Old newspapers also tell us about what people thought was important at the time, which doesn’t always correspond with what posterity has deemed worthy of attention. In the summer of 1807, newspapers were preoccupied with speculation about whether war with the British was imminent, because of a now mostly forgotten incident in the Chesapeake Bay in June in which an American ship was fired upon by a British one. We now know that war wouldn’t come for another five years, but the Baltimoreans of 1807 were busy forming regiments and buying uniforms and arms (soldiers had to provide their own). The papers were full of notices calling for volunteers to attend meetings in taverns to elect officers, or to practice their drills on open spaces around the city.
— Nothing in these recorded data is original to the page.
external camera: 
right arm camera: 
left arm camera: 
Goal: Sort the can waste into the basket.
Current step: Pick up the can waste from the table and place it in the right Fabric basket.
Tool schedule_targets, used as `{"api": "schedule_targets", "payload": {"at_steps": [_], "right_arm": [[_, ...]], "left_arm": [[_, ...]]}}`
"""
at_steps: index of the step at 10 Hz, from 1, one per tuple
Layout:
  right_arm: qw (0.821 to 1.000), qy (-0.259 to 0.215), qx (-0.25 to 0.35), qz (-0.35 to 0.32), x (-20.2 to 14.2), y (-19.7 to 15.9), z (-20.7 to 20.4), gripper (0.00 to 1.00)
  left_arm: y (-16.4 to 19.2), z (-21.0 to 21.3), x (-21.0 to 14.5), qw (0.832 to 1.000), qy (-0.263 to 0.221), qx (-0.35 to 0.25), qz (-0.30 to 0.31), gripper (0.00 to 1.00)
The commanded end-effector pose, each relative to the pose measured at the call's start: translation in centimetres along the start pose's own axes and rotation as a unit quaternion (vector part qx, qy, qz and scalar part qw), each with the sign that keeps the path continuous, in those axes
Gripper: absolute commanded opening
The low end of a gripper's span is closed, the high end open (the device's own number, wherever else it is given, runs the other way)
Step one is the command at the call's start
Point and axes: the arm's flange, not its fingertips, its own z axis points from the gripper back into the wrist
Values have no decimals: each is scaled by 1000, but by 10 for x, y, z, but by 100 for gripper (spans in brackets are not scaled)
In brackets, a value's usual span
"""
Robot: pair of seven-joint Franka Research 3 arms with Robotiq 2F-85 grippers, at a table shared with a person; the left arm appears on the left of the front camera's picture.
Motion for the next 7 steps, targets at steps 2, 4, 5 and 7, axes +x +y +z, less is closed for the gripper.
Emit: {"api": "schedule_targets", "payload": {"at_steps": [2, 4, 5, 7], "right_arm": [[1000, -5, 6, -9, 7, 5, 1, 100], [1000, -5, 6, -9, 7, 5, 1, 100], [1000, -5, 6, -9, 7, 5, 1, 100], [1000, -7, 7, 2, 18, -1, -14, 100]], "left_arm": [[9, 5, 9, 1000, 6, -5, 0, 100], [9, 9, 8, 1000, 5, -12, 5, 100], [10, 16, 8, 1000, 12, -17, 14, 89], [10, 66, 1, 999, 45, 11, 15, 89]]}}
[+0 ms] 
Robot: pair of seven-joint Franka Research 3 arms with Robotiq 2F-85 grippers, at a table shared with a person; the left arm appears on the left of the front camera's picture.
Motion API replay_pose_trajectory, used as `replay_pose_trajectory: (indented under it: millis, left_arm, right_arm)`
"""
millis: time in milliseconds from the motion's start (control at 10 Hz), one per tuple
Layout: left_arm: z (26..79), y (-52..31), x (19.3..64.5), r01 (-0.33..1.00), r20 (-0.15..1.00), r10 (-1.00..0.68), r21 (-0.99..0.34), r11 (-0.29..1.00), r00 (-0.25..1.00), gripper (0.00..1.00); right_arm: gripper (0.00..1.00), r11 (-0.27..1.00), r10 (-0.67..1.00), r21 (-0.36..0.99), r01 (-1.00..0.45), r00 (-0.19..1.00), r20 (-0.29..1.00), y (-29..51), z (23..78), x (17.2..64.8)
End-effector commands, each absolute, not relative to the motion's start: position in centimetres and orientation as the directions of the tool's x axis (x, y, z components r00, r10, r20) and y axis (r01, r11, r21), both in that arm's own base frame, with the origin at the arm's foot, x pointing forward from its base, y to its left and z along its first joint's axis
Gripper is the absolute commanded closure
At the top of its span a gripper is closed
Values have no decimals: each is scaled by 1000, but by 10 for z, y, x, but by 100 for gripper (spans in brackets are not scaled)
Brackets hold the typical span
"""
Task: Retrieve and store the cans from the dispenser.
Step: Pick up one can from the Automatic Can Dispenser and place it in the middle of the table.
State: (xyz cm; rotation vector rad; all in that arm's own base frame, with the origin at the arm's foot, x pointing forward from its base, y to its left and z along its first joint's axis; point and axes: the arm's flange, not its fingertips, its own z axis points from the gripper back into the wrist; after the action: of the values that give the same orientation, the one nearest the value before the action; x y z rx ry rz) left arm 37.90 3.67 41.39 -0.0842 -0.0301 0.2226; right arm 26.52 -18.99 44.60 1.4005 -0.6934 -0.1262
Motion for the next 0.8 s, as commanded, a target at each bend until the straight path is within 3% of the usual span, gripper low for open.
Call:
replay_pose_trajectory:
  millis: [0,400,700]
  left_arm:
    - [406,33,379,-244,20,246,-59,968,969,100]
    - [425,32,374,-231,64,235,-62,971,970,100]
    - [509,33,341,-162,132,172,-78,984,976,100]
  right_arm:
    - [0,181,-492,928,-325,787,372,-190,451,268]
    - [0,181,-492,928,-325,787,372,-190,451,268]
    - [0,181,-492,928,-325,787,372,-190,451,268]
In the midst of all this preparation for war, though, the newspapers make it clear that life went on. There are ads for fireworks displays on July 4th–which seem far more elaborate than the ones we see now, with one boasting a depiction of Don Quixote battling the windmill, as well as “The Bombardment of Tripoli.” Acrobats were performing, pleasure boats were plying the Baltimore Harbor, and a male and a female tiger were being displayed for 25 cents in a cage that readers were assured was quite secure.
All of these things are valuable grist for my novelist’s mill: I’ve just written a chapter that takes place at that 4th of July fireworks display, and in my next a character may well pass a volunteer regiment drilling on the green. Those tigers and acrobats and pleasure boats might even show up at some point.
And then there are, as I mentioned before, the items that are thrillingly relevant to the real people I’m trying to write about: a skeptical summary of a controversial theory of the cause of disease put forward by one of my characters, a doctor; a notice that the magazine another character writes for has been sold; an ad placed by a third character–an artist–for his “infallible” toothache cure. Discovering each of these is like uncovering a small, rough gemstone, which I need to figure out how to polish and add to my narrative so that it fits in with the plot I’ve created.
It’s not always easy. For one thing, reality isn’t always as believable as fiction. A case in point is a scene in last week’s season premiere of “Mad Men,” which featured a group of black protesters who invade the front office of a Madison Avenue ad agency after they’ve been pelted with water bombs that seem to have come from the agency’s windows. “And they call us savages,” one of the protesters says in disgust.
Some critics found the scene, and particularly that line, wooden and unbelievable. I have to admit the same thoughts crossed my mind as I watched it. It turns out, though, that the incident really happened, and the line was really uttered–according to a story in a recent issue of the New York Times, a researcher for the show came across a Times story from May 1966 that laid out the whole incident.
Doesn’t matter, said the critics. If it doesn’t ring true, the writers of “Mad Men” shouldn’t have included it. I can understand their point of view. But if I’d been Matthew Weiner, the creator of the show, I don’t think I could have resisted putting it in either.